* [EXERCISE INSTRUCTIONS]:
Within the data below, find the string "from" and return each line where it occurs.
GIVEN INFORMATION START
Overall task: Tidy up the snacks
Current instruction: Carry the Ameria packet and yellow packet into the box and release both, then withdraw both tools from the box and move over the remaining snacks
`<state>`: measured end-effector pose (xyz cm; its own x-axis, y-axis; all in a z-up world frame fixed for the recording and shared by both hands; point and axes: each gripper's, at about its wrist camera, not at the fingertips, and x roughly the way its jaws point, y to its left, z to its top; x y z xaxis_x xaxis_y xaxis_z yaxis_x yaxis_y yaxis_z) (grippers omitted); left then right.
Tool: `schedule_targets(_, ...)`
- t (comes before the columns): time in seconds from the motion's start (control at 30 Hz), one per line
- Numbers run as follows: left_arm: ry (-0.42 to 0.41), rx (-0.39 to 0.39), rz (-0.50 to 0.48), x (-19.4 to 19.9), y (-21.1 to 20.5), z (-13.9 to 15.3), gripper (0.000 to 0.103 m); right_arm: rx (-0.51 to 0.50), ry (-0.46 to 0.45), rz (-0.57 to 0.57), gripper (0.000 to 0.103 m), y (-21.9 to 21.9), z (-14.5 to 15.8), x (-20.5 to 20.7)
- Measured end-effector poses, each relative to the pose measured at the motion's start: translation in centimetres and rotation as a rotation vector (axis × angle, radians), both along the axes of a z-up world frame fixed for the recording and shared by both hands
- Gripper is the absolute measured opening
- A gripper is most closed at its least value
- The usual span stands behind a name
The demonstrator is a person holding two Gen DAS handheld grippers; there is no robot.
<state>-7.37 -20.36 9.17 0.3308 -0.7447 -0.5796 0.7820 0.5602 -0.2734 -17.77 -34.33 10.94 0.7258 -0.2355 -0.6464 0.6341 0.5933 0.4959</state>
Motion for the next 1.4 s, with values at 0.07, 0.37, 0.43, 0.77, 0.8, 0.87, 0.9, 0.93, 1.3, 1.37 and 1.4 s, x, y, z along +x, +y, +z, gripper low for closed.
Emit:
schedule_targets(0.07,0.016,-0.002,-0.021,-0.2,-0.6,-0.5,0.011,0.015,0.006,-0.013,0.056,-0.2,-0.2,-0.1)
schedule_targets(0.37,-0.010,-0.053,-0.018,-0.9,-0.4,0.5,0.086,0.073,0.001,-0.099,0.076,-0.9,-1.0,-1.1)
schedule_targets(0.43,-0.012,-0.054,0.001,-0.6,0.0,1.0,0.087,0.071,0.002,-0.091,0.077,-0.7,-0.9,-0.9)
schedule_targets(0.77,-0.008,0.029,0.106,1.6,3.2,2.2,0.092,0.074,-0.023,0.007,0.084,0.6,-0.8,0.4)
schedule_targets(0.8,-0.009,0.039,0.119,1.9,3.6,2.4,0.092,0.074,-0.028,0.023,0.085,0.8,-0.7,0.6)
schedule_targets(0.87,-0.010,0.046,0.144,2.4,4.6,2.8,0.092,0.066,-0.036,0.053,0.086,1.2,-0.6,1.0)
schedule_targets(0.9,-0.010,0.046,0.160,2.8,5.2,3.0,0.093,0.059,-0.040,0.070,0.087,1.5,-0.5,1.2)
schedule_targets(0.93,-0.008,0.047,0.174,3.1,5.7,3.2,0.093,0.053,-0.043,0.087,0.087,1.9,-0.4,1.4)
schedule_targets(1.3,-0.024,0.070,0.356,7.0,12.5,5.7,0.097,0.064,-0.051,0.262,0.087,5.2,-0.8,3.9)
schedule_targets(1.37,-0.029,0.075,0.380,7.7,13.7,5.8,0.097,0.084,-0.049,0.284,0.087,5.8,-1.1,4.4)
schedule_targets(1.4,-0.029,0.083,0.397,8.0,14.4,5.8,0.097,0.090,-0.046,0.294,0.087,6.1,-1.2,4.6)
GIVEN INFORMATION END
* [ANSWER FOR THIS EXERCISE]:
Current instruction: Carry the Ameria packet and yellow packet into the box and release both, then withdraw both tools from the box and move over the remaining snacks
- t (comes before the columns): time in seconds from the motion's start (control at 30 Hz), one per line

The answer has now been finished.